An Anaphora Literary Press Author, John Jaramillo, is a Finalist for Latino Literacy Now’s Mariposa Award in Best First Fiction Book

Pueblo, CO, May 02, 2013 --( Associate Professor of English, John Paul Jaramillo’s collection of composite stories, The House of Order, is one of three finalists for a 2013 International Latino Book Award in the Mariposa Award for Best New Fiction Book category. An award ceremony will be held at the Cervantes Institute in New York City on May 30.

"The stories we see growing up only continue as we raise our own. The House of Order is a collection of short stories from John Paul Jaramillo, associate professor English, as he reflects on family and childhood and growing up and striving to get something better for ourselves as well as our future, and reflections on his unique uncle The House of Order is an enticing read that shouldn’t be overlooked for those looking for a down to earth short fiction collection." —Midwest Book Review

The House of Order ($15, ISBN: 978-1-937536-16-9, LCCN: 2011945742, 6X9”, 106pp)

#6 on the 2013 Top 10 New Latino Authors to Watch (and Read) List

The House of Order presents a stark vision of American childhood and family, set in Southern Colorado and New Mexico. The collection of fiction follows the character of Relles "Manito" Ortiz. One habit Manito acquires from Tio Neto and his dead father’s family is the ability to push down pain and emotion. Abandoned by his mother and living with his Abuelos and Tio Neto, who’s currently between wives, Manito does not so much come of age in these sixteen composite short stories as he comes to terms with his family "crash sites," which stretch across at least three states, as far away as Vietnam, and that follow the Ortiz family over fifty years. Some of the stories are Manito’s, told in first person.

The others he has to pull from his family, usually his Tio Neto. Manito grows up with little family context, unable to sort myth from fact, and abuse from love. He understands that being in a family is not necessarily the same thing as belonging to a family.

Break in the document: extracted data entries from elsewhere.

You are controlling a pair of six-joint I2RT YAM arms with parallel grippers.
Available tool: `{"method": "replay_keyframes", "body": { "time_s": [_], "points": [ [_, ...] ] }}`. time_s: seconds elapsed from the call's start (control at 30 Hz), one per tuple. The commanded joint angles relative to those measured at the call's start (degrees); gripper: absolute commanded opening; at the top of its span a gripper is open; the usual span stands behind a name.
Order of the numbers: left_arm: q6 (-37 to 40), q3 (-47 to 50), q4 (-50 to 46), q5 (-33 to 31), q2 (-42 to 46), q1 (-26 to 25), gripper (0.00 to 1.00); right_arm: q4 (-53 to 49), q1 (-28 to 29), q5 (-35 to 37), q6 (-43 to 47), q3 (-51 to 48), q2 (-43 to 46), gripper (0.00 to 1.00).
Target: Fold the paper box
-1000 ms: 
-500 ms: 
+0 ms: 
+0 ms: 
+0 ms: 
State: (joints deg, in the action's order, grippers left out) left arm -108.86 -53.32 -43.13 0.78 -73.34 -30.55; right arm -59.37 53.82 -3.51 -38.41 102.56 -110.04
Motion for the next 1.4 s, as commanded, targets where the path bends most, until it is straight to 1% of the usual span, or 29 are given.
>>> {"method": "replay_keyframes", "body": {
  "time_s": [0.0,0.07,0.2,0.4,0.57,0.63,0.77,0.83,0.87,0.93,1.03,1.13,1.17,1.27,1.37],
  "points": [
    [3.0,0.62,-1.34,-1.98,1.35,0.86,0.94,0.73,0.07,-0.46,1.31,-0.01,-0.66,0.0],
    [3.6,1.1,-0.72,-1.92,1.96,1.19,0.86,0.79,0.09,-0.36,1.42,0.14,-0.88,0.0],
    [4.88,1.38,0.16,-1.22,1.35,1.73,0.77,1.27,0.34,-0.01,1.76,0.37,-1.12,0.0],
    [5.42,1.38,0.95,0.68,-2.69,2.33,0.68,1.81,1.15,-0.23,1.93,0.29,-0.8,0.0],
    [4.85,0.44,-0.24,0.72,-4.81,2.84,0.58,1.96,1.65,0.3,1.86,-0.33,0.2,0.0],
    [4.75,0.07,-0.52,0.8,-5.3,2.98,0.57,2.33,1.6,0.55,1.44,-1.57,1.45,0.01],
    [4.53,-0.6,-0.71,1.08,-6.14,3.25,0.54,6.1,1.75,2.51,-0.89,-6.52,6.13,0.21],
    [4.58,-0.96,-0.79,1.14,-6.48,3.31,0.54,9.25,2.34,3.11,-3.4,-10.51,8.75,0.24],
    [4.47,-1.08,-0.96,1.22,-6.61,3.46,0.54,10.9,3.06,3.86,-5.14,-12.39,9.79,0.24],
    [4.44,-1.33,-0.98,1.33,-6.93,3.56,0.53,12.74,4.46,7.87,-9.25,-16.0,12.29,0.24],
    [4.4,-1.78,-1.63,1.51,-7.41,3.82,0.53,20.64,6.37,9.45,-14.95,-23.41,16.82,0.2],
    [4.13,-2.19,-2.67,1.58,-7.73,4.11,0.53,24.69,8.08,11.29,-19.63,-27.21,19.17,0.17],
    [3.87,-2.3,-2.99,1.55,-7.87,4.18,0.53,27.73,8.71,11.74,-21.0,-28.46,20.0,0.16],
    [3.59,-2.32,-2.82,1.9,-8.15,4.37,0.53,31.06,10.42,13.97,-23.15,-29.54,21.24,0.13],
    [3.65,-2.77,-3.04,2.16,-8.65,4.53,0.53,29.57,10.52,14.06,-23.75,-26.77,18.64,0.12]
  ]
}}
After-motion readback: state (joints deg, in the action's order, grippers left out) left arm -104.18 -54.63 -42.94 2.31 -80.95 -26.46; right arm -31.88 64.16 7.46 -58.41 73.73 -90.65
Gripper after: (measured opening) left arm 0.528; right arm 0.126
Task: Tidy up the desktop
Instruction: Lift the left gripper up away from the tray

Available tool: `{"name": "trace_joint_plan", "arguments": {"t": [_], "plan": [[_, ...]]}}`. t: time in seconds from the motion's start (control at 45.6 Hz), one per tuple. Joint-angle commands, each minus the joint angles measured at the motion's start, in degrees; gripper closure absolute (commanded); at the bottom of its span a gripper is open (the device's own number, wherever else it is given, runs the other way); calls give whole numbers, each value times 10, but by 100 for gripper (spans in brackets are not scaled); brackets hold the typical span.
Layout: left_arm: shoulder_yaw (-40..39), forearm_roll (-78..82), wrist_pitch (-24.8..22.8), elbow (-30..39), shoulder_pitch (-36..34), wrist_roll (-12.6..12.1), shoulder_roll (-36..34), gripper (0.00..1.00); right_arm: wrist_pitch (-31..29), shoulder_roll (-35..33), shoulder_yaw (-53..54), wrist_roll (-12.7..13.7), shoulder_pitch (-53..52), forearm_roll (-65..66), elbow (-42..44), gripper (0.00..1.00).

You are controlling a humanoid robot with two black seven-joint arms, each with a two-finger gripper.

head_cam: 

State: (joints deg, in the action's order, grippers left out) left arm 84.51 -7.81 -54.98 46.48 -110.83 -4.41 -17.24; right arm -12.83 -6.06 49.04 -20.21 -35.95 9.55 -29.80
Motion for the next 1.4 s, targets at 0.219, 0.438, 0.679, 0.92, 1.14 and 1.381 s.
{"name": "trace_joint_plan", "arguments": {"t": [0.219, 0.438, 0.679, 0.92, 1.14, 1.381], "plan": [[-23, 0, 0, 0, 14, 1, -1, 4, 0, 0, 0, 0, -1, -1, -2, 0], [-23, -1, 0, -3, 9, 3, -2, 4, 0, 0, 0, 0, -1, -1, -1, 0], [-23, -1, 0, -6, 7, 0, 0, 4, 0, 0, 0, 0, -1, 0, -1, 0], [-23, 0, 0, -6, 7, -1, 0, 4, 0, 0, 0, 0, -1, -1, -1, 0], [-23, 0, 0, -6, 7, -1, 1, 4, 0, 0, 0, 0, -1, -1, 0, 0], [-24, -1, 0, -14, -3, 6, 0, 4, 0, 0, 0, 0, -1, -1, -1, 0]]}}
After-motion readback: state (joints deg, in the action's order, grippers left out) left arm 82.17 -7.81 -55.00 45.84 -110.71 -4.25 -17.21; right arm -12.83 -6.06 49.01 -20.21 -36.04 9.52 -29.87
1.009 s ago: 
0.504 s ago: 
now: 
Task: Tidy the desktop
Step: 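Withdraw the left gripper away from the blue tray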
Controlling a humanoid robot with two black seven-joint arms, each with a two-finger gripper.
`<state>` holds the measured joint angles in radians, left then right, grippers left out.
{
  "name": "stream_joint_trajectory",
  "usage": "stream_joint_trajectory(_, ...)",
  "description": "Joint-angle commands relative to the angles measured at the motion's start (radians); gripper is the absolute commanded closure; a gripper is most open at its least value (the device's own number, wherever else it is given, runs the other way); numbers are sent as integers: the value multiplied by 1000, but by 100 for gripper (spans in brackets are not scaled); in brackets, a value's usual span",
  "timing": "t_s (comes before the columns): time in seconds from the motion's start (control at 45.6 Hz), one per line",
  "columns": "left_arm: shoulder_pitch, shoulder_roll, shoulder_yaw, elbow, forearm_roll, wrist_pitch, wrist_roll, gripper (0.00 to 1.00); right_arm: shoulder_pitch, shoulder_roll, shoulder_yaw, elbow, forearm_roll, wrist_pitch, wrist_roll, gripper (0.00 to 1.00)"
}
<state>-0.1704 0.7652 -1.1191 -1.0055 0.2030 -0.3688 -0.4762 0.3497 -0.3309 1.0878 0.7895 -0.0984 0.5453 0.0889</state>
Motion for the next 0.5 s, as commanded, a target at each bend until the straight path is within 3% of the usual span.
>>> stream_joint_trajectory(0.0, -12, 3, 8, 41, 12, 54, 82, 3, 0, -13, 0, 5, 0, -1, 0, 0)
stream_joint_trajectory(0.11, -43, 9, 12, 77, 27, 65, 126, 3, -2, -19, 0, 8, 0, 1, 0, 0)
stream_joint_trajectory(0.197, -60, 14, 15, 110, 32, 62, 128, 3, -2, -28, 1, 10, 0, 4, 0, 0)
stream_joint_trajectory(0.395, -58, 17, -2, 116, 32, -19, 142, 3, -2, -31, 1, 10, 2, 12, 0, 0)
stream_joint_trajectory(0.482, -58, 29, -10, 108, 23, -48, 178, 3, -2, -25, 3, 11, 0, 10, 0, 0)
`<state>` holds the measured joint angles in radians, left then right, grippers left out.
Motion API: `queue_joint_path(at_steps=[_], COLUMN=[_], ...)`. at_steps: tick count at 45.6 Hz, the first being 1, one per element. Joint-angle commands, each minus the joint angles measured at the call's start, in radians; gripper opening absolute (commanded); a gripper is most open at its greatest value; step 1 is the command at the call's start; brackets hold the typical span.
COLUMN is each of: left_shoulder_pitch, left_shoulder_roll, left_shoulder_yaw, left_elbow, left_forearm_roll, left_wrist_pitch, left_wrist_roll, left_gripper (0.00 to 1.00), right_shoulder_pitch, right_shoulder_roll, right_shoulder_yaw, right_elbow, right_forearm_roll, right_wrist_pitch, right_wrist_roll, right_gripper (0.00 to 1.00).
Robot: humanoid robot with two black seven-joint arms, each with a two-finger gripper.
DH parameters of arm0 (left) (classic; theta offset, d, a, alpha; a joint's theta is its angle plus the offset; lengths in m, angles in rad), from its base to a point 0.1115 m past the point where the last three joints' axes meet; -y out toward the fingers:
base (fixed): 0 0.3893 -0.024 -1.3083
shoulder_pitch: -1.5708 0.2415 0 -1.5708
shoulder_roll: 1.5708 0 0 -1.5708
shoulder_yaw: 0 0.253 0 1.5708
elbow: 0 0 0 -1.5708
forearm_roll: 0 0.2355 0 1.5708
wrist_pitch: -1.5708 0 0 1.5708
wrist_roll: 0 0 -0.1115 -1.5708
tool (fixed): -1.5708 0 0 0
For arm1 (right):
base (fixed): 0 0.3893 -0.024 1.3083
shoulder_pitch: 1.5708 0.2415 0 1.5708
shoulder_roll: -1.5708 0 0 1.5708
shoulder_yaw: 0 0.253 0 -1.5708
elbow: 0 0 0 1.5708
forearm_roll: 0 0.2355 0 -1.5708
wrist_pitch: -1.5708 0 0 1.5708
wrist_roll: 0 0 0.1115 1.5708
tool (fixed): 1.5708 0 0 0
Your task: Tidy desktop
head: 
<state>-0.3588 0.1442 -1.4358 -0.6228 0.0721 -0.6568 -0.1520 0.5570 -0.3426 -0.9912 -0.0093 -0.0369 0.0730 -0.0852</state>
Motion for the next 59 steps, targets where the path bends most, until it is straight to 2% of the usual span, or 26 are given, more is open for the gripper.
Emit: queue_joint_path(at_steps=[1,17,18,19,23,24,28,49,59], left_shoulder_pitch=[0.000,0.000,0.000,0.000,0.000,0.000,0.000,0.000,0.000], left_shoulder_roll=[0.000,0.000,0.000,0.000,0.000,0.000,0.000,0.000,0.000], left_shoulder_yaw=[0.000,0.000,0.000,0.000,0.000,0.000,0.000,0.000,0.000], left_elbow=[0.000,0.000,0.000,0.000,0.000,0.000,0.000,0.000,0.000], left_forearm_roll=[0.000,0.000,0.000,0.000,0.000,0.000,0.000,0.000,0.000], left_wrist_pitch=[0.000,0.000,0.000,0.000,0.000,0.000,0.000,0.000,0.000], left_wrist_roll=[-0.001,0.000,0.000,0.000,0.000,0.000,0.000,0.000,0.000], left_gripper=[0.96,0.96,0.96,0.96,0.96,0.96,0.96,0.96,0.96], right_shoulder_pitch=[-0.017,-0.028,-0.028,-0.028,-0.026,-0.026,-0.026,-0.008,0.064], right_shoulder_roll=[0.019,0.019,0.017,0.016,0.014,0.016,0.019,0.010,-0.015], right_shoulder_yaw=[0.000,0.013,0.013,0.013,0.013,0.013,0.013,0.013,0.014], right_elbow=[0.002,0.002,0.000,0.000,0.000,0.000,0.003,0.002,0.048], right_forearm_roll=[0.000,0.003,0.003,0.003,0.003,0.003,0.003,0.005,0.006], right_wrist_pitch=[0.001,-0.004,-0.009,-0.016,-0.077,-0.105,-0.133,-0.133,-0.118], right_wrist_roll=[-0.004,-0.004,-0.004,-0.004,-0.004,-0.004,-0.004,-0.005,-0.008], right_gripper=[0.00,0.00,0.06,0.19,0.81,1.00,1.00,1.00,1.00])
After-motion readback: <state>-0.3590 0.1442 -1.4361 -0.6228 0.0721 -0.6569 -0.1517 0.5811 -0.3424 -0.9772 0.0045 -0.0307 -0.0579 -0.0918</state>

Southern Colorado’s Huérfano County infects the area, hangs metaphorically over the Ortiz family as isolation and abandonment. Neto explains to Manito that where they live, "deserted" means many things:

"It means losing a ride out to the lanes for work in the onion fields. Quitting school to work and contribute to the mortgage. Ignitions that won’t fire and friends who won’t come around.... Fathers who die."

The Ortiz family stories presented in "The House of Order" reflect heartbreak and bleakness, but they also mirror strength and resiliency. Manito does not simply recover painful memories from his family; he begins to re-envision them. It is how Manito finds his own way to manhood and a glimpse of life outside of the county of orphans.

John Paul Jaramillo grew up in the Southern Colorado steel town of Pueblo, Colorado and earned his MFA in creative writing (fiction) from Oregon State University. He is now an Associate Professor of English. His stories have appeared in several journals. In 2013, the editors of Latino Boom: An Anthology of U.S. Latino Literature listed Jaramillo as one of its 2013 top 10 new Latino authors.

Anaphora Literary Press has published over 50 creative and non-fiction books. Among these is Pennsylvania Literary Journal, a tri-annual journal, which has published best-selling authors like Cinda Williams Chima and Carrie Ryan. It is a member of Independent Book Publishers Association and Council of Editors of Learned Journals.